Normal linear regression would draw some sort of diagonal line through our points to try to fit a model. We’d have to figure out some point at which to cut the line such that values above some point were considered “passes” and values below that cut “failures”. This is called thresholding, and it can be useful, but in this case, it seems like a poor fit to the data.

Logistic regression, on the other hand, creates a sigmoid (s-shaped) curve that captures the probability of one of two outcome values, like what we see below. Note that we have to make our outcomes equal to 0 and 1, which we did here by making “fail” be 0 and “pass” be 1. The nice thing is that our line never goes “out of bounds” – below 0 or past 1. That mimics our data more closely than linear regression does. We’ll still have some thresholding in the middle bit of the S curve, but the relationship of our model to our data is much better and more intuitive.

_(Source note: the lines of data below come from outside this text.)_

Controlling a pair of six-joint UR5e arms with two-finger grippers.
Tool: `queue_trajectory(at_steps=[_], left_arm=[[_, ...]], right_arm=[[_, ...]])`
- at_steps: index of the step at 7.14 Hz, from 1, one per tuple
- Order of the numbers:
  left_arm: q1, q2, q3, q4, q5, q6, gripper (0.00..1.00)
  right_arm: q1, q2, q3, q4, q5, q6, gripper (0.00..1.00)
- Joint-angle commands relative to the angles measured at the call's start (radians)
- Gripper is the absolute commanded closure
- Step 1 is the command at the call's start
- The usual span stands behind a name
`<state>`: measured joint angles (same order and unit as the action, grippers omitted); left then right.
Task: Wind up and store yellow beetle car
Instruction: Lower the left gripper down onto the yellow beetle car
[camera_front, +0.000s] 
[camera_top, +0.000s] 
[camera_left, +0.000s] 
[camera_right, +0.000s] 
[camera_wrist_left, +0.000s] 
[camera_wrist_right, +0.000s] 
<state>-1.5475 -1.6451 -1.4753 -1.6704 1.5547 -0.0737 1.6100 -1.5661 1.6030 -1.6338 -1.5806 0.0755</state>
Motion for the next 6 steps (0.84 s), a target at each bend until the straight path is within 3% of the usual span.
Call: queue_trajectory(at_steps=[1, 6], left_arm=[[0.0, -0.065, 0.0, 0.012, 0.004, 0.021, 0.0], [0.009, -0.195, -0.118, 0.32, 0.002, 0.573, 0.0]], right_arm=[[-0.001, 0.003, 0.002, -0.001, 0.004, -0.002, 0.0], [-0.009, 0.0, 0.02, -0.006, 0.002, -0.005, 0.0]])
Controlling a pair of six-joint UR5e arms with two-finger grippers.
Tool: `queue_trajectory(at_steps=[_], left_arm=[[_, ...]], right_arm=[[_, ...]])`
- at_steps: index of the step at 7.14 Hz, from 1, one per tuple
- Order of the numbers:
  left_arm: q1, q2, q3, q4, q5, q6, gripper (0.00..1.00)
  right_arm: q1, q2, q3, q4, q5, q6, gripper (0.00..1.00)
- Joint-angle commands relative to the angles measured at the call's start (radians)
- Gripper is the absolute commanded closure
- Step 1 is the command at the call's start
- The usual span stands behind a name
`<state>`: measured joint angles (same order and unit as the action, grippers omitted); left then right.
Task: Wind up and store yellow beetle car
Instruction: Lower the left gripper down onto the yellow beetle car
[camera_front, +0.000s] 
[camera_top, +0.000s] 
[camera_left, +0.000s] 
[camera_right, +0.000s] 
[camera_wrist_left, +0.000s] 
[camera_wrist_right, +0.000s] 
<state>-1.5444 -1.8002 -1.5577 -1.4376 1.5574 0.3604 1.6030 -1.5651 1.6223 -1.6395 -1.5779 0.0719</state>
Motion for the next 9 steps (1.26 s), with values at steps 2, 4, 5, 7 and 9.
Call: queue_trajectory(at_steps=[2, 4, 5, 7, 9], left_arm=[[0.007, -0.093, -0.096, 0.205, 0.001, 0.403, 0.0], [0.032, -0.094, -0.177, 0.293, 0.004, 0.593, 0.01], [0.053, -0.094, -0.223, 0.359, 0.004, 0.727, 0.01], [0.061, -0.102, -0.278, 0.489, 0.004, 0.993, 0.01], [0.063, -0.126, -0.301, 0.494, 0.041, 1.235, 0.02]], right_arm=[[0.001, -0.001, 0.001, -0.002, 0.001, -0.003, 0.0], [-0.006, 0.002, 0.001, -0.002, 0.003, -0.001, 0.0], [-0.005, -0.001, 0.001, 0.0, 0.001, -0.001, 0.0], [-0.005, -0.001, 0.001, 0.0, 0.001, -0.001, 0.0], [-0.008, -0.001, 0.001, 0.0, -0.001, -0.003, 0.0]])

If you dig math, you might recognize the shape of this as being related to logarithms, especially the “natural log”. The actual formula for this curved line is:

\[\sigma(t)=\frac{e^t}{e^t+1} =\frac{1}{1+e^{-t}}\]

Where t is a familar model from linear regression, consisting of a combination of a constant and a variable coefficient (looks a lot like old-fashioned linear regression of y= mx + b):

\[t=\beta_0 + \beta_1x\]

Ok, math mode OFF.

Let’s do a quick example of using logistic models to classify.

There are lots of places to get data – from your own research, or online. For this example, I’m using some data from http://archive.ics.uci.edu/ml/datasets/seismic-bumps. It’s intended to help predict when dangerous seismic events might happen, in order to keep miners safe.

First I’ll get the data. It’s in arff format, so I’ll use the “foreign” package to get it.

library(foreign)
seismic_data<-read.arff("http://archive.ics.uci.edu/ml/machine-learning-databases/00266/seismic-bumps.arff")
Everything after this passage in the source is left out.